Sous eux, venaient Alençon, le bâtard d’Orléans, la Hire et Saintrailles, tous pleins de vaillance, dirigeant avec héroïsme et vigueur le mouvement national contre l’étranger. La promptitude de leur décision, la rapidité de leurs mouvements, offrent un éclatant contraste avec l’irrésolution et la lenteur des Anglais en cette campagne. Chez les Français, les plus experts hommes de guerre, montés sur fleurs de coursiers, vont devant pour découvrir les ennemis. A leur appel, le reste de l’armée accourt, tombe sur les Anglais comme la foudre sans leur donner le temps de se reconnaître.
A Patay, les cavaliers français avaient reçu l’ordre d’attaquer les ennemis, dès qu’ils se trouveraient en contact avec eux, de les charger et de les empêcher à tout prix de planter leurs pieux aiguisés.

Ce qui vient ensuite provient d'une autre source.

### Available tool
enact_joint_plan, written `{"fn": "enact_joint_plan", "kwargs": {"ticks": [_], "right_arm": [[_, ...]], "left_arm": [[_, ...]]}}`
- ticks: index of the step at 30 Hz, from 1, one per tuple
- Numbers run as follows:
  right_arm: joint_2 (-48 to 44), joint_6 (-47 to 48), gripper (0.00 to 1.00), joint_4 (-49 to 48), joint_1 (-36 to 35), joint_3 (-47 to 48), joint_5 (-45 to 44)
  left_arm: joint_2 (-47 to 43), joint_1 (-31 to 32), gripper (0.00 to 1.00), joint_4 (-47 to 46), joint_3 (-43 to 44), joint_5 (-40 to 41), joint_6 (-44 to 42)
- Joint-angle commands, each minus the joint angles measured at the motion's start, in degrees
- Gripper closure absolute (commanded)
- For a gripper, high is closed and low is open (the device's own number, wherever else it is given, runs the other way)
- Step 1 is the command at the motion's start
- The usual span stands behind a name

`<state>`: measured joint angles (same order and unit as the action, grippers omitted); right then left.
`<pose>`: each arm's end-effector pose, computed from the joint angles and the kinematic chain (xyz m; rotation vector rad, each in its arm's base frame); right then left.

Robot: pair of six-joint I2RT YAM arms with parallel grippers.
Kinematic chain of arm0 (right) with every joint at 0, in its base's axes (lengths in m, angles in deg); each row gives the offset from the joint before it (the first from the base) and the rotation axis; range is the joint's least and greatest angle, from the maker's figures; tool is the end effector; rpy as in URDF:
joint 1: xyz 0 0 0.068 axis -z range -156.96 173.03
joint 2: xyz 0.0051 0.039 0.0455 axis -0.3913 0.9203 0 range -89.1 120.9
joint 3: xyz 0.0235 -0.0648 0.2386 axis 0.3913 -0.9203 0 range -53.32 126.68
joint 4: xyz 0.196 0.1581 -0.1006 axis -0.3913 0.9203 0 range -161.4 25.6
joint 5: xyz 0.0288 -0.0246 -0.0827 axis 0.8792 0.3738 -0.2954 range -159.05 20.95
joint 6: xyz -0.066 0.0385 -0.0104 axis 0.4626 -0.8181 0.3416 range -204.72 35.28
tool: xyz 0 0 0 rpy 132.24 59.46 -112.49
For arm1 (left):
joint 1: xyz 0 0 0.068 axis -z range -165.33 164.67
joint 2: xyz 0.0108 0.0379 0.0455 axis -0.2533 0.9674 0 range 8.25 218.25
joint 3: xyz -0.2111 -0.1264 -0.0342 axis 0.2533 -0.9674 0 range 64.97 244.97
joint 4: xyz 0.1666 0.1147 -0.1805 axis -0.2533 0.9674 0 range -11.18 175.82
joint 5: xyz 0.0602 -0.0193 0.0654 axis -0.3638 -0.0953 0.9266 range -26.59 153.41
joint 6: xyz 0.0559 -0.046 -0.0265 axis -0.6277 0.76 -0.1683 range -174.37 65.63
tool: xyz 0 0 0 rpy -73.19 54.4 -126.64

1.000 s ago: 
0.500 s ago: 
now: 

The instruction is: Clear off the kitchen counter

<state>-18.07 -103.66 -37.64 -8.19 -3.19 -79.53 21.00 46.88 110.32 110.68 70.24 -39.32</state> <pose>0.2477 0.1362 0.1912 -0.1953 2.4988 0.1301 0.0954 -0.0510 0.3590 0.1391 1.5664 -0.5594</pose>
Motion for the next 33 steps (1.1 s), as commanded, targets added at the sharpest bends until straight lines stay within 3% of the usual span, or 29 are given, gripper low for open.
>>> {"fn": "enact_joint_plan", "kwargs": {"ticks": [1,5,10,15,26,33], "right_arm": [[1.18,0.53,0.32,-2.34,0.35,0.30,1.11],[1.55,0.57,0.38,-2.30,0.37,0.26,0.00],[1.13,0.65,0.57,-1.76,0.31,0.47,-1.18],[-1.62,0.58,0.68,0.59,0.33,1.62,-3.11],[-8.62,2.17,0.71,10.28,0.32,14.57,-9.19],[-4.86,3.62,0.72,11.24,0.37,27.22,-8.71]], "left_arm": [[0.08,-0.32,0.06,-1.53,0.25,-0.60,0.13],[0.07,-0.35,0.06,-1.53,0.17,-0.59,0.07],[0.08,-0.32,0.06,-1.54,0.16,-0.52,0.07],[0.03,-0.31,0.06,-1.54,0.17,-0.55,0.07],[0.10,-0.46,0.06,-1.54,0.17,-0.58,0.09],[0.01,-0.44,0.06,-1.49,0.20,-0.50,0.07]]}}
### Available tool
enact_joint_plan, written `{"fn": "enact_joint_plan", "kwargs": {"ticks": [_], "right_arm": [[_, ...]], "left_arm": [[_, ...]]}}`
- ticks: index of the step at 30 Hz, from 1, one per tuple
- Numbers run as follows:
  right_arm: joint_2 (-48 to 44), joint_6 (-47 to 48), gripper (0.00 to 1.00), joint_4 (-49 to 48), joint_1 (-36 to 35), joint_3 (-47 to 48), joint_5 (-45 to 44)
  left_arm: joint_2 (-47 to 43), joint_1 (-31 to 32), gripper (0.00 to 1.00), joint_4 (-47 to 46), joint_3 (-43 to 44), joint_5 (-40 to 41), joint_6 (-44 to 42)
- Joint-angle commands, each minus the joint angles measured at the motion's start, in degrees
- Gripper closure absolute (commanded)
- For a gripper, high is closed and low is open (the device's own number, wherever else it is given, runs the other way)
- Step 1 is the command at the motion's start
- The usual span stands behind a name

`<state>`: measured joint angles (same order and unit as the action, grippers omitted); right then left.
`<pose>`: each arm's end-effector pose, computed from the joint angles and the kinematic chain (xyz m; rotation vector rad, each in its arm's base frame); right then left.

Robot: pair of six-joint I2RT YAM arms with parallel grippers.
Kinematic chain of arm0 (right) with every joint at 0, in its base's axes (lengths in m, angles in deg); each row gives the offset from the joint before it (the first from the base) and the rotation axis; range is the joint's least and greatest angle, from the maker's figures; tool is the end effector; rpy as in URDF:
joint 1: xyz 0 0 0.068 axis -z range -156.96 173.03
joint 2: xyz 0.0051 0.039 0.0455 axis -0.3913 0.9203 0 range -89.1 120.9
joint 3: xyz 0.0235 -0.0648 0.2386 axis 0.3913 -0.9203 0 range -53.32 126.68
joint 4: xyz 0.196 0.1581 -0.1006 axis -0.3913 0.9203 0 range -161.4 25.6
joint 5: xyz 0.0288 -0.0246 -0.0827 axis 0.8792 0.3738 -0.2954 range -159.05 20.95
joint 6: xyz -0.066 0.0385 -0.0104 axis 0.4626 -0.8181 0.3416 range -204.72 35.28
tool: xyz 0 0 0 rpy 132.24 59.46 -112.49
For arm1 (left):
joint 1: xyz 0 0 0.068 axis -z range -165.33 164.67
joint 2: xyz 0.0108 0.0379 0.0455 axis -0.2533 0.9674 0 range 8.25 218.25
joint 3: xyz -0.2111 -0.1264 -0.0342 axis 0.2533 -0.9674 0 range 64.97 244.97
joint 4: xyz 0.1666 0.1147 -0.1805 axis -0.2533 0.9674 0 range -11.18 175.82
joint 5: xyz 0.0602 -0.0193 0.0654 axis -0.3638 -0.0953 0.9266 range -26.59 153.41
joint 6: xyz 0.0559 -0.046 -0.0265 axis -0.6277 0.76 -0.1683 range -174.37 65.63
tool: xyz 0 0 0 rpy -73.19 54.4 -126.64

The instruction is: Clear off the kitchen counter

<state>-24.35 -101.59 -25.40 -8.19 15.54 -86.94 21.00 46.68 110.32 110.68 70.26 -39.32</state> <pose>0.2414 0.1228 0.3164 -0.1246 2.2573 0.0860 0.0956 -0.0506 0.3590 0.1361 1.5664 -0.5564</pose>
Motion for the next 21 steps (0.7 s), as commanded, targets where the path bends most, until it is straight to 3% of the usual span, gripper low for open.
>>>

Les différents chroniqueurs ne s’accordent pas sur les pertes des Anglais à cette bataille. Cousinot les évalue à 2200 morts, Wavrin à 2000, Monstrelet à 1800. Talbot, Scales et 200 prisonniers, restèrent au pouvoir des vainqueurs.
Il y a aussi contestation sur la place que Richemont occupa dans l’armée en cette journée. Wavrin et Monstrelet le mettent à l’avant-garde, dont sa charge de connétable lui donnait en effet le commandement. Selon Cousinot et Guillaume Gruel, au contraire, le prince breton demeura au corps de bataille avec Jeanne et Alençon. Et personne mieux que Guillaume Gruel ne peut nous renseigner sur les actes de Richemont.
Sur l’ordre du roi, Richemont dut quitter l’armée, malgré les supplications qu’il adressa à La Trémouille.
Charles vint à Gien, et envoya l’amiral de Culant assiéger Bonny, qui se rendit bientôt par composition.